By then, I felt as if smoke had become my companion. I had first encountered it on another hot, sunny Sunday two weeks earlier.
On July 5th, I had gone to Hurricane Ridge with Finis Dunaway, historian of environmental visual culture and author of Seeing Green: The Use and Abuse of American Environmental Images. As this countryside is second nature to me, I felt the shock and sadness the moment we piled out of the car. In a season when the meadows and hills should have been lush green and carpeted by wildflowers, they were rusty brown and bone-dry.
Normally, even when such meadows are still covered in snow, glacier lilies still poke through. Avalanche lilies burst into riotous bloom as soon as the snow melts, followed by lupines, paintbrushes, tiger lilies, and the Sitka columbines, just to begin a list. Those meadows with their chorus of colors are a wonder to photograph, but the flowers also provide much needed nutrition to birds and animals, including the endemic Olympic marmots that prefer, as the National Park Service puts it, "fresh, tender, flowering plants such as lupine and glacier lilies."
Snow normally lingers on these subalpine meadows until the end of June or early July, but last winter and spring were "anything but typical," as the summer issue of the park's quarterly newspaper, the Bugler, pointed out.
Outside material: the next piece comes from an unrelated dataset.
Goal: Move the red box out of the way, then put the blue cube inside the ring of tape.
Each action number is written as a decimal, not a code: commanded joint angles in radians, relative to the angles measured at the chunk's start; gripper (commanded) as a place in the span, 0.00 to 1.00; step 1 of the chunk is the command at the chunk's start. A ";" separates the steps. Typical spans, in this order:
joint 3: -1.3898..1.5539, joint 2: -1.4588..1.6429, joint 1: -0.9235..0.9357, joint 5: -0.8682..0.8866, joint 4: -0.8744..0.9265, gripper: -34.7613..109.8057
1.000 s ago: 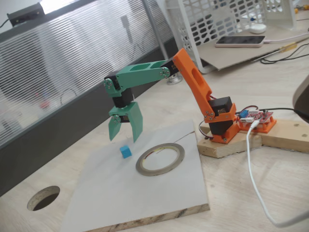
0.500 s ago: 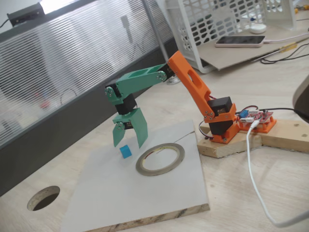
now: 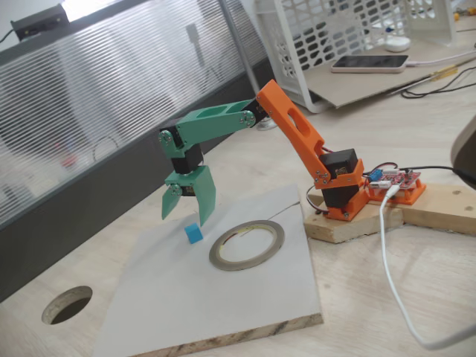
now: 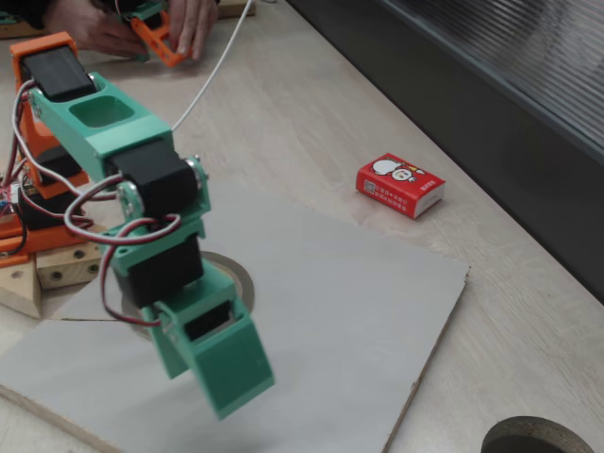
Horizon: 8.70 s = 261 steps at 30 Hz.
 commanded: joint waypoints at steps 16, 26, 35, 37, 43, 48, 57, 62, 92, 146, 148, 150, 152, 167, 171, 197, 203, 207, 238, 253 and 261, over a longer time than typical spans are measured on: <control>-0.029 -0.046 -0.078 0.018 0.002 0.70; -0.029 -0.051 -0.080 0.018 0.003 0.70; -0.029 -0.051 -0.080 0.018 0.002 0.68; -0.029 -0.049 -0.080 0.018 0.005 0.63; -0.031 -0.040 -0.080 0.018 -0.005 0.42; -0.031 -0.040 -0.080 0.018 -0.005 0.36; -0.031 -0.038 -0.078 0.018 -0.005 0.35; -0.061 0.015 -0.074 0.018 0.000 0.35; 0.043 0.301 -0.488 0.020 0.617 0.35; 0.532 0.417 -0.256 0.018 0.202 0.35; 0.532 0.417 -0.256 0.018 0.207 0.35; 0.532 0.417 -0.256 0.018 0.210 0.36; 0.532 0.417 -0.258 0.018 0.210 0.36; 0.541 0.416 -0.258 0.018 0.213 0.57; 0.535 0.419 -0.258 0.018 0.213 0.57; 0.548 0.910 -0.249 0.018 0.302 0.27; 0.554 1.005 -0.249 0.012 0.551 0.27; 0.684 1.048 -0.253 0.011 0.635 0.27; 1.295 1.290 -0.247 0.009 0.150 0.27; 1.281 1.290 -0.249 0.017 0.140 0.27; 1.278 1.289 -0.247 0.017 0.138 0.27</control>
January and February temperatures at the Hurricane Ridge station were "over six degrees Fahrenheit warmer than average."
By late February, "less than three percent of normal" snowpack remained on the Olympic Mountains and the meadows, normally still covered by more than six feet of snow, "were bare." As the Bugler also noted, recent data and scientific projections suggest that "this warming trend with less snowpack is something the Pacific Northwest should get used to... What does this mean for summer wildflowers, cold-water loving salmon, and myriad animals that depend on a flush of summer vegetation watered by melting snow?" The answer, unfortunately, isn't complicated: it spells disaster for the ecology of the park.
Move on to the rainforest and the news is no less grim. This January, it got 14.07 inches of precipitation, which is 26% less than normal; February was 17% less; March was almost normal; and April was off by 23%. Worse yet, what precipitation there was generally fell as rain, not snow, and the culprit was those way-higher-than-average winter temperatures. Then the drought that already had much of the West Coast in its grip arrived in the rainforest. In May, precipitation fell to 75% less than normal and in June it was a staggering 96% less than normal, historic lows for those months. The forest floor dried up, as did the moss and lichens that hang in profusion from the trees, creating kindling galore and priming the forest for potential ignition by lightning.
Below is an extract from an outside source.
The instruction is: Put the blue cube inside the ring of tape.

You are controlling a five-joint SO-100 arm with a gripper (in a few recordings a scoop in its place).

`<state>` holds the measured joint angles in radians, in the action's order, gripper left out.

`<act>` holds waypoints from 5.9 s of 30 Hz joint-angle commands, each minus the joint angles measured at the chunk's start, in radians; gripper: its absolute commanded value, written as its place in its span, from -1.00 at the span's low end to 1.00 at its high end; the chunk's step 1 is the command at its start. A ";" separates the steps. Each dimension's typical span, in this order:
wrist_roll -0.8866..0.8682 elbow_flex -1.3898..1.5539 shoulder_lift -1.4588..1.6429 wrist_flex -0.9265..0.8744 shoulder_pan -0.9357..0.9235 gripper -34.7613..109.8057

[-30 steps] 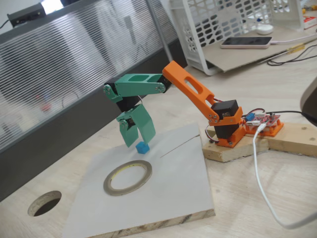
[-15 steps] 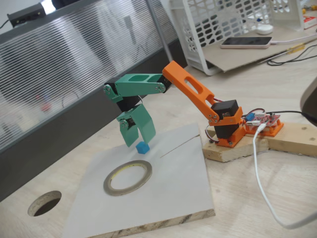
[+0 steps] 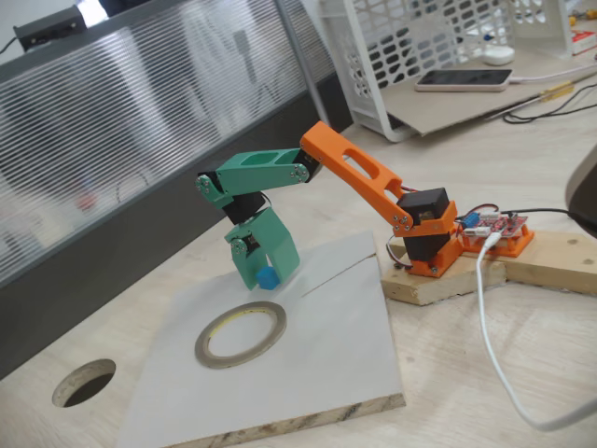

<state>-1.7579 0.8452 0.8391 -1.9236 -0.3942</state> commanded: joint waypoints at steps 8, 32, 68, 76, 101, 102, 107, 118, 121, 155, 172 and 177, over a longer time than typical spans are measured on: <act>-0.006 -0.012 0.112 -0.014 -0.005 0.23; -0.006 0.002 0.118 -0.014 -0.005 0.22; 0.003 -0.006 0.115 0.167 -0.011 -0.25; -0.005 -0.008 0.115 0.167 -0.008 -0.26; 0.002 -0.009 0.115 0.155 -0.011 -0.33; 0.003 -0.009 0.117 0.155 -0.009 -0.33; 0.003 -0.011 0.132 0.153 -0.014 -0.33; 0.003 0.000 0.394 0.153 -0.012 -0.33; 0.003 0.000 0.396 0.153 -0.005 -0.33; -0.005 0.002 0.382 0.153 0.394 -0.33; -0.006 0.026 0.397 0.164 0.394 -0.33; -0.006 0.196 0.402 0.167 0.394 -0.33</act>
<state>-1.7549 0.9649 1.1842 -1.7564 -0.0092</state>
That day, I was intent on showing Finis the spot along the Hurricane Hill trail where, in 1997, I had taken a picture of a black-tailed deer. That photo proved a turning point in my life, winning the Slide of the Year award from the Boeing photography club and leading me eventually to give up the security of a corporate career and start a conservation project in Alaska's Arctic National Wildlife Refuge.